Real-Time Nucleic Acid Sequence-Based Amplification Assay for Rapid Detection and Quantification of agr Functionality in Clinical Staphylococcus aureus Isolates

Abstract

Staphylococcus aureus infections are a significant cause of morbidity and mortality in health care settings. S. aureus clinical isolates vary in the function of the accessory gene regulator (agr), which governs the expression of virulence determinants, including surface and exoproteins, while agr activity has been correlated with patient outcome and treatment efficiency. Here we describe a duplex real-time nucleic acid sequence-based amplification (NASBA) detection and quantification platform for rapid determination of agr functionality in clinical isolates.

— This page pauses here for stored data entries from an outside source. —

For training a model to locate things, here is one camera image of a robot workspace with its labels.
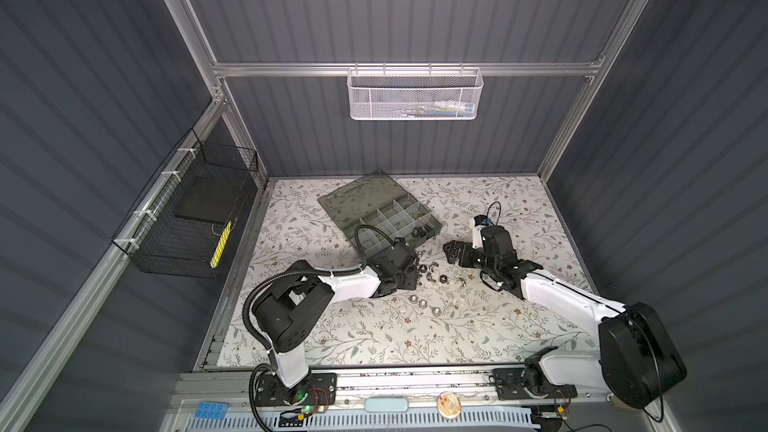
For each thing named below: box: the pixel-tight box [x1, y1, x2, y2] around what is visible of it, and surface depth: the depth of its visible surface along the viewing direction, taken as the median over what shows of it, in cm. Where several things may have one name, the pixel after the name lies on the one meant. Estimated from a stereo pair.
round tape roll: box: [436, 391, 462, 418], surface depth 72 cm
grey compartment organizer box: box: [317, 169, 443, 256], surface depth 114 cm
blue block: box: [194, 402, 229, 420], surface depth 71 cm
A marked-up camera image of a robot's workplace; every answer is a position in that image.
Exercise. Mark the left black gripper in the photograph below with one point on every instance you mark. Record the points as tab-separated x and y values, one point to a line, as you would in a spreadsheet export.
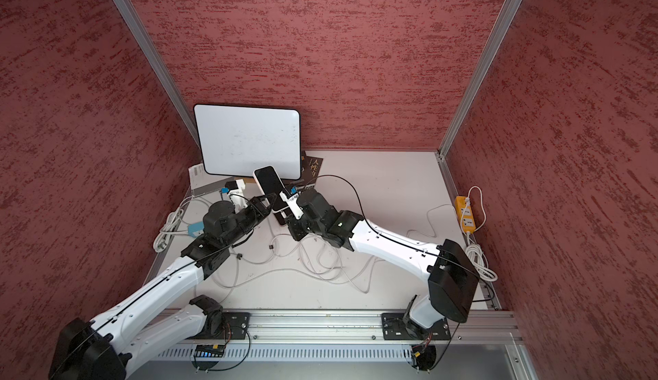
260	208

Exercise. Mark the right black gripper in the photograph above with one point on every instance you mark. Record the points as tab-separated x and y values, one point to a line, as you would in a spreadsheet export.
298	233

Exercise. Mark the pink case phone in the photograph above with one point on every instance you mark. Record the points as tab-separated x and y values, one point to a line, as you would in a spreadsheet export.
281	217
271	186

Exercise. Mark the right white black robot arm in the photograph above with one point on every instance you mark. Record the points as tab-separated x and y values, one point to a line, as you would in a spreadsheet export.
451	277

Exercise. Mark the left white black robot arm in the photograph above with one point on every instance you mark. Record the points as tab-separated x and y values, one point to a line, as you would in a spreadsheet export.
117	342

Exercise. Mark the teal small object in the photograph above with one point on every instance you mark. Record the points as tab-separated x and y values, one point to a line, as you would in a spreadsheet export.
195	229

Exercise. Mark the grey flat box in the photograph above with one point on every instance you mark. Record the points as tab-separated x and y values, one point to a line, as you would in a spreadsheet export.
203	183

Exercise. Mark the dark book chinese title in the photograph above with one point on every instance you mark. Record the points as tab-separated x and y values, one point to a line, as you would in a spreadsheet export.
311	167

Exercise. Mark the yellow power strip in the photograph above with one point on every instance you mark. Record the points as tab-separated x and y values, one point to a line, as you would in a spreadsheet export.
465	215

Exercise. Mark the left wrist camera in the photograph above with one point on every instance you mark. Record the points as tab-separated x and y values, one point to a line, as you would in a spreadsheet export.
234	190

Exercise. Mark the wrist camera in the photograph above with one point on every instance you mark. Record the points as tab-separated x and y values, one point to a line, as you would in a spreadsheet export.
234	190
291	201

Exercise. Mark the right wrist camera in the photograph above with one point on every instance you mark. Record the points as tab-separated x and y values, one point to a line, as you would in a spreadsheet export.
291	201

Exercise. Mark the white board black frame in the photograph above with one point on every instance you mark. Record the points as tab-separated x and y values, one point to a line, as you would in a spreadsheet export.
237	140

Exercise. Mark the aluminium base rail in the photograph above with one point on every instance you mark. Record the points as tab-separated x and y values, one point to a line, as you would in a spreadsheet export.
366	326

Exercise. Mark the left aluminium corner post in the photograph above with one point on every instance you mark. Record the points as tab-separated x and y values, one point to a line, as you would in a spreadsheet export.
139	32

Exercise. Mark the aluminium corner post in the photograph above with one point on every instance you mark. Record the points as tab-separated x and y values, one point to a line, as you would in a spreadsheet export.
495	39
139	32

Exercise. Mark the right aluminium corner post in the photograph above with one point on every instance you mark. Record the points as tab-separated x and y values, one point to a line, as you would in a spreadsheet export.
495	39

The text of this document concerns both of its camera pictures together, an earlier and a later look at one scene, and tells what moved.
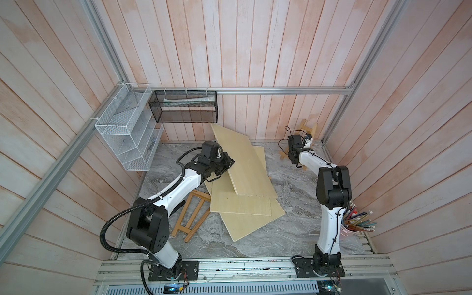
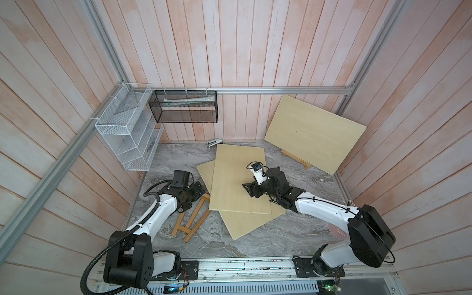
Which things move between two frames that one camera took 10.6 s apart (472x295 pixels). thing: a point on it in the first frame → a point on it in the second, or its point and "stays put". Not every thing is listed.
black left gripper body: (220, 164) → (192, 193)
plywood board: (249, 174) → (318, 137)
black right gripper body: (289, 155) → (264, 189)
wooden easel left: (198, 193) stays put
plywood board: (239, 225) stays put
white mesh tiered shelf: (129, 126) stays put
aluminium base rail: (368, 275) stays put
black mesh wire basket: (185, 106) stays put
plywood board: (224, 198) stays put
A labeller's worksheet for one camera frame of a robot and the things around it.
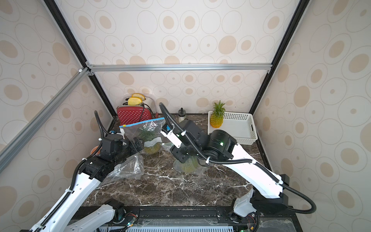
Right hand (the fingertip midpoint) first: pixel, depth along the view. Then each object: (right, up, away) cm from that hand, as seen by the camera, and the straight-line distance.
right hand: (172, 151), depth 59 cm
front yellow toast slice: (-32, +28, +44) cm, 62 cm away
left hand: (-17, +3, +14) cm, 22 cm away
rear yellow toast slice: (-31, +34, +48) cm, 66 cm away
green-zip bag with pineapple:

Using the effector of agr response, RNAIII, as the assay target, and expression of the gyrase gene (gyrB) as a normalizer, we were able to accurately discriminate agr functionality in a single reaction. Time to positivity (TTP) ratios between gyrB and RNAIII showed very good correlation with the ratios of RNAIII versus gyrB RNA standard inputs and were therefore used as a simple readout to evaluate agr functionality. We validated the assay by characterizing 106 clinical S. aureus isolates, including strains with genetically characterized agr mutations. All isolates with dysfunctional agr activity exhibited a TTP ratio (TTP(gyrB)/TTP(RNAIII)) lower than 1.10, whereas agr-positive isolates had a TTP ratio higher than this value. The results showed that the assay was capable of determining target RNA ratios over 8 logs (10(-3) to 10(4)) with high sensitivity and specificity, suggesting the duplex NASBA assay may be useful for rapid determination of agr phenotypes and virulence potential in S. aureus clinical isolates.